Konstantin Khlebnikov <khlebnikov@xxxxxxxxxxxxxx> · Mon, 11 May 2020 12:34:00 +0300

On 11/05/2020 11.39, Michal Hocko wrote:
On Fri 08-05-20 17:16:29, Konstantin Khlebnikov wrote:
Starting from v4.19 commit 29ef680ae7c2 ("memcg, oom: move out_of_memory
back to the charge path") cgroup oom killer is no longer invoked only from
page faults. Now it implements the same semantics as global OOM killer:
allocation context invokes OOM killer and keeps retrying until success.

Signed-off-by: Konstantin Khlebnikov <khlebnikov@xxxxxxxxxxxxxx>

Acked-by: Michal Hocko <mhocko@xxxxxxxx>

---
  Documentation/admin-guide/cgroup-v2.rst |   17 ++++++++---------
  1 file changed, 8 insertions(+), 9 deletions(-)

diff --git a/Documentation/admin-guide/cgroup-v2.rst b/Documentation/admin-guide/cgroup-v2.rst
index bcc80269bb6a..1bb9a8f6ebe1 100644
--- a/Documentation/admin-guide/cgroup-v2.rst
+++ b/Documentation/admin-guide/cgroup-v2.rst
@@ -1172,6 +1172,13 @@ PAGE_SIZE multiple when read back.
  	Under certain circumstances, the usage may go over the limit
  	temporarily.
  
+	In default configuration regular 0-order allocation always
+	succeed unless OOM killer choose current task as a victim.
+
+	Some kinds of allocations don't invoke the OOM killer.
+	Caller could retry them differently, return into userspace
+	as -ENOMEM or silently ignore in cases like disk readahead.

I would probably add -EFAULT but the less error codes we document the
better.

Yeah, EFAULT was a most obscure result of memory shortage.
Fortunately with new behaviour this shouldn't happens a lot.

Actually where it is still possible?
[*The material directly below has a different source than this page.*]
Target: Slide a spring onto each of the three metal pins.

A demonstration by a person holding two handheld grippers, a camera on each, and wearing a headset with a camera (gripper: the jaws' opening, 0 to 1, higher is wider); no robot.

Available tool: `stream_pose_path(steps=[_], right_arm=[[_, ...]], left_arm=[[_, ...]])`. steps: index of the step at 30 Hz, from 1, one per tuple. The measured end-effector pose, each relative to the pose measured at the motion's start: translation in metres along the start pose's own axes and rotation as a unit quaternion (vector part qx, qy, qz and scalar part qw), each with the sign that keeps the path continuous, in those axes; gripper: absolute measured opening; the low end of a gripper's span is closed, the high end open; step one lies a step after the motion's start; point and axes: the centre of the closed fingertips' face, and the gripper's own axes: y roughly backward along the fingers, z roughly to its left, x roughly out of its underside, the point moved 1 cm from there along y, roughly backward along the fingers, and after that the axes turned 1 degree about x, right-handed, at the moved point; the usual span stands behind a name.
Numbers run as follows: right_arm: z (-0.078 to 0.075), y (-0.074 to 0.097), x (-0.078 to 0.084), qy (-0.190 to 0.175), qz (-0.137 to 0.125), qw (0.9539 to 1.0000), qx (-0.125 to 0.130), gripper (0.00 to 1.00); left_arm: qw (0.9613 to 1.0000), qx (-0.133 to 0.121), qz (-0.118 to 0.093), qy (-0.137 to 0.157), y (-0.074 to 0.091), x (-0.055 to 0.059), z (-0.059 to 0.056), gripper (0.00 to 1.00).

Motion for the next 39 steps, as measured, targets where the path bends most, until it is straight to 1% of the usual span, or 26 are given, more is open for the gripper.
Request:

THP always fallback to 0-order.
I mean EFAULT could appear inside kernel only if task is killed so
nobody would see it.


+
  	This is the ultimate protection mechanism.  As long as the
  	high limit is used and monitored properly, this limit's
  	utility is limited to providing the final safety net.
@@ -1228,17 +1235,9 @@ PAGE_SIZE multiple when read back.
  		The number of time the cgroup's memory usage was
  		reached the limit and allocation was about to fail.
  
-		Depending on context result could be invocation of OOM
-		killer and retrying allocation or failing allocation.
-
-		Failed allocation in its turn could be returned into
-		userspace as -ENOMEM or silently ignored in cases like
-		disk readahead.  For now OOM in memory cgroup kills
-		tasks iff shortage has happened inside page fault.
-
  		This event is not raised if the OOM killer is not
  		considered as an option, e.g. for failed high-order
-		allocations.
+		allocations or if caller asked to not retry attempts.
  
  	  oom_kill
  		The number of processes belonging to this cgroup